Over 50,000 monkeypox cases have been confirmed globally, and WHO Director-General Dr Tedros Adhanom Ghebreyesus told the briefing that the Americas account for more than half of reported cases. Cases were increasing cases in “several countries” in the region with the exception of Canada where there was “a sustained downward trend”.

“Some European countries, including Germany and the Netherlands, are also seeing a clear slowing of the outbreak demonstrating the effectiveness of public health interventions and community engagement to track infections and prevent transmission,” added Tedros. 

“With the right measures, this is an outbreak that can be stopped and in regions that do not have animal-to-human transmission, this is a virus that can be eliminated.”

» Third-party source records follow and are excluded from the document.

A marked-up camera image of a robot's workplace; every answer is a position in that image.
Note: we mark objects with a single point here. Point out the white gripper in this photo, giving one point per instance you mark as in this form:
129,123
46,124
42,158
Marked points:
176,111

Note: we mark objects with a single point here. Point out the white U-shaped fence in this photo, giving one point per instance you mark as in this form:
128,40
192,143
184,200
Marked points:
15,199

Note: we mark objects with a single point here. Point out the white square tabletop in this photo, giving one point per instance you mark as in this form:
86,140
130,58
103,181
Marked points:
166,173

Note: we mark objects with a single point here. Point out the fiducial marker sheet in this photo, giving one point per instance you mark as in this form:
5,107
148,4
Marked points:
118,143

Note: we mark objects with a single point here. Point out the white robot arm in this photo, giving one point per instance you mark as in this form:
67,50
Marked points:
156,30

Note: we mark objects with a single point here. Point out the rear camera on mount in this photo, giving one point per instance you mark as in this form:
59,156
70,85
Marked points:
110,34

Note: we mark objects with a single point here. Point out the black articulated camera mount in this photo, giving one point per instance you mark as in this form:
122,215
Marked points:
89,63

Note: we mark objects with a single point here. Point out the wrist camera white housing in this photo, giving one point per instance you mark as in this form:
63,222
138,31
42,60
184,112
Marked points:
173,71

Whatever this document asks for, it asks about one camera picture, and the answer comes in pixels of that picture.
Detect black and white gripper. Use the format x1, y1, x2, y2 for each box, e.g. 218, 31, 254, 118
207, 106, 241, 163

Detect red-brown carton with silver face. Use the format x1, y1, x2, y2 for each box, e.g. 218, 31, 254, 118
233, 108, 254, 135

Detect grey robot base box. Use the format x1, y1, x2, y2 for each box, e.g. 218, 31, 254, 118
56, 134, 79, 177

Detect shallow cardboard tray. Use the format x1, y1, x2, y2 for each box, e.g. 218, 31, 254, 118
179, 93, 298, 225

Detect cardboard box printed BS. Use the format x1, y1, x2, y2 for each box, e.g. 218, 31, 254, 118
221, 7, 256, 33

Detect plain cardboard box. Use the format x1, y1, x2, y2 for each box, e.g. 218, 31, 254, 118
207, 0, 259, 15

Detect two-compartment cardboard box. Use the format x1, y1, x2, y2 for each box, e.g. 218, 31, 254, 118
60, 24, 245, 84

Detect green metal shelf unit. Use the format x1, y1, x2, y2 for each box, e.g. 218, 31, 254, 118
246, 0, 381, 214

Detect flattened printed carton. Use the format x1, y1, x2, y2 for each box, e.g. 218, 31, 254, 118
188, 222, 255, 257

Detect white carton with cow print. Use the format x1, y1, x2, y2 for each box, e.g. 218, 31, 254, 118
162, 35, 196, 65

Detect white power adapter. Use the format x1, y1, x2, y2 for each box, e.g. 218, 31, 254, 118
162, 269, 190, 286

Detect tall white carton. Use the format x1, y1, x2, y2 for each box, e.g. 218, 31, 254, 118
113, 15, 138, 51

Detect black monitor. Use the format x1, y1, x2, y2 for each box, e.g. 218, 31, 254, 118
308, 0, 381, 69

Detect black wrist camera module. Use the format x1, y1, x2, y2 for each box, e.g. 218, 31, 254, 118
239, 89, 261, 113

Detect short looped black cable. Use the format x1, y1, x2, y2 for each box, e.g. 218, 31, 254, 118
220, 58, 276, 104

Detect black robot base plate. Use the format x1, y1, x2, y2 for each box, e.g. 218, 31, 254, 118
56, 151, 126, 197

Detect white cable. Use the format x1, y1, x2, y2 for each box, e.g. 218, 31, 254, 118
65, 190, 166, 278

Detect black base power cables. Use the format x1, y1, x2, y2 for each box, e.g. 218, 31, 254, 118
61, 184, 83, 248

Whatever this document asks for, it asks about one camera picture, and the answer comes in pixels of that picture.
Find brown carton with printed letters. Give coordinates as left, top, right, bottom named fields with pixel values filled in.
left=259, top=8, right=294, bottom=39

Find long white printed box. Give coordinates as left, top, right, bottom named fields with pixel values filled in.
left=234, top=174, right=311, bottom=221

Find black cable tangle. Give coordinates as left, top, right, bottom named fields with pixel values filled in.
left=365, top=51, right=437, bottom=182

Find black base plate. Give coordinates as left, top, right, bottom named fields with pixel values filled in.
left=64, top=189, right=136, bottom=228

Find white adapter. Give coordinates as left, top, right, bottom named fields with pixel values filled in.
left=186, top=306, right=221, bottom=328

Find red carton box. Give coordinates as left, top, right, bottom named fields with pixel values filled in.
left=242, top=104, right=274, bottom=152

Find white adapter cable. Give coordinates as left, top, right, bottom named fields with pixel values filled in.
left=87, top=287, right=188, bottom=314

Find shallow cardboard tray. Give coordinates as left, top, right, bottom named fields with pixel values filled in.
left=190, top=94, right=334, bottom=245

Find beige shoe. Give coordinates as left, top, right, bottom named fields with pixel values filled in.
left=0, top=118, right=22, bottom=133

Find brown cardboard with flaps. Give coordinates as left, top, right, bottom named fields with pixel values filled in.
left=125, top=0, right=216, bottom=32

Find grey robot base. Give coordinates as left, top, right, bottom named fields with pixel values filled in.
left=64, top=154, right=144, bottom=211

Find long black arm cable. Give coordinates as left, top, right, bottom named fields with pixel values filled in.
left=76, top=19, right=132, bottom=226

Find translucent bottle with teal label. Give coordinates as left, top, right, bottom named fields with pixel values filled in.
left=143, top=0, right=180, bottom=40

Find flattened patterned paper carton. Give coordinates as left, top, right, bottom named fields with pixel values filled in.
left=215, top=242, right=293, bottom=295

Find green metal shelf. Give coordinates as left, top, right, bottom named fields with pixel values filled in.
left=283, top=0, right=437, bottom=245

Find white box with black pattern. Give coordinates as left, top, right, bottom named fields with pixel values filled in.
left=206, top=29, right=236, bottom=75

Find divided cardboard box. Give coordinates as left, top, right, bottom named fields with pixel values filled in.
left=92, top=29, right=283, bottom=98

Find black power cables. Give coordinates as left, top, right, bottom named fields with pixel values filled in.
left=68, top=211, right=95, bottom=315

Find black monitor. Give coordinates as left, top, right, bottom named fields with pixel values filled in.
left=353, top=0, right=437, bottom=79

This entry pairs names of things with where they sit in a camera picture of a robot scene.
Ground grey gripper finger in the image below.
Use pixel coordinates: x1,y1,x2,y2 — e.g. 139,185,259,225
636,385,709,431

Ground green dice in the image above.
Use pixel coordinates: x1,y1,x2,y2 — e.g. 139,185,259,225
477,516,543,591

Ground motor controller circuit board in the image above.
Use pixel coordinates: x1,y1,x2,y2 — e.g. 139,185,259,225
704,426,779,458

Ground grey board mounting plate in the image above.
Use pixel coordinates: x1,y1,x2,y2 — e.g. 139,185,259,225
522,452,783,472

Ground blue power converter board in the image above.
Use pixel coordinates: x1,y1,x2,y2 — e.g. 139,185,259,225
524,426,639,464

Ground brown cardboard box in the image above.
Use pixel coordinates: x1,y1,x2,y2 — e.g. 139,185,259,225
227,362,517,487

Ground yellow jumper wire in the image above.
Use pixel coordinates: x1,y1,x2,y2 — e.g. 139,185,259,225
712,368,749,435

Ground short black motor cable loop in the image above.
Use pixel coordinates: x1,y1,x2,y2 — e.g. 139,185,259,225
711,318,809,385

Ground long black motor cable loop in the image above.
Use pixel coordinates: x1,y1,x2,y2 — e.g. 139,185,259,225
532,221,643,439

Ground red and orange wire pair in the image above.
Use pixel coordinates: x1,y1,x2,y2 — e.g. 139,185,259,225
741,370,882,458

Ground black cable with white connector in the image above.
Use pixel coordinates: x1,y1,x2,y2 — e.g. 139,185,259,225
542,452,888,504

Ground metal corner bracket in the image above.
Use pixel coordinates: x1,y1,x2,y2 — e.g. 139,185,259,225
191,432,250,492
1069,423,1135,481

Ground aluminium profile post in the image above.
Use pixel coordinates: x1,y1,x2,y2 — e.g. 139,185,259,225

“We might be living with COVID-19 for the foreseeable future. But we don’t have to live with monkeypox.”

Sexual transmission via semen?

Earlier in this month, Italian researchers reported in The Lancet that they had found monkeypox DNA in the semen of a 39-year-old patient living with HIV who self-identified as a man who has sex with men, and a sex worker. He had reported condomless sex with several male partners in the month before infection.

“Overall, our findings support that prolonged shedding of monkeypox virus DNA can occur in the semen of infected patients for weeks after symptoms onset, and show that semen collected in the acute phase of infection (day six after symptom onset) might contain a replication-competent virus and represent a potential source of infection,” according to the researchers, from the National Institute for Infectious Diseases in Italy.

“Whether infectious monkeypox virus found in semen could be associated with seminal cells or if viral replication occurs in the genital tract remains to be established,” they note.

However, they add that “the isolation of live replication-competent monkeypox virus from semen, and prolonged viral DNA shedding, even at low viral copies, might hint at a possible genital reservoir”. 

Dr Dimie Ogoina

Nigerian physician Dr Dimie Ogoina from the Niger Delta University, has previously raised the possibility of both sexual transmission of monkeypox and whether it could be transmitted by asymptomatic people.

“Monkeypox manifests in rashes. Would a person still engage in sex with these rashes? We need to look at asymptomatic transmission,” said Ogoina at a WHO meeting in June called to look at the new outbreak.

Ogoina was the first to raise the alarm about a monkeypox outbreak in Nigeria in 2017, which has been linked to the current global outbreak.

Writing about that outbreak in PlosOne, Ogoina and colleagues noted that “a substantial number of our cases who were young adults in their reproductive age presenting with genital ulcers, as well as concomitant syphilis and HIV infection”. 

Ogoina later told NPR that a sexual history assessment of patients in the 2017 outbreak found that many had multiple sexual partners and sex with sex workers.

“Although the role of sexual transmission of human monkeypox is not established, sexual transmission is plausible in some of these patients through close skin to skin contact during sexual intercourse or by transmission via genital secretions,” Ogoina and colleagues noted in the Plos One article, calling for further studies on role of genital secretions in transmission of human monkeypox. 

They also noted that HIV-infection might negatively influence the morbidity of human monkeypox “as patients with HIV had more severe skin lesions associated with genital ulcers” than HIV-negative individuals

Reducing number of sexual partners

“Protecting oneself involves the actions we’ve been talking about from the beginning, which are: reducing physical contact with anyone who has monkeypox, reducing the number of sexual partners, reducing casual sex or new partners and being more open about one’s risks and having conversations with others that may highlight mutual protection and protection of each other,” Lewis stressed. 

“This is not a disease that is limited to a specific group. What is happening is that it is being spread primarily in one risk group. We know that the majority of cases are occurring among bisexual men who are gay or bisexual. However, physical contact of any kind with anyone who has monkeypox would put someone at risk”.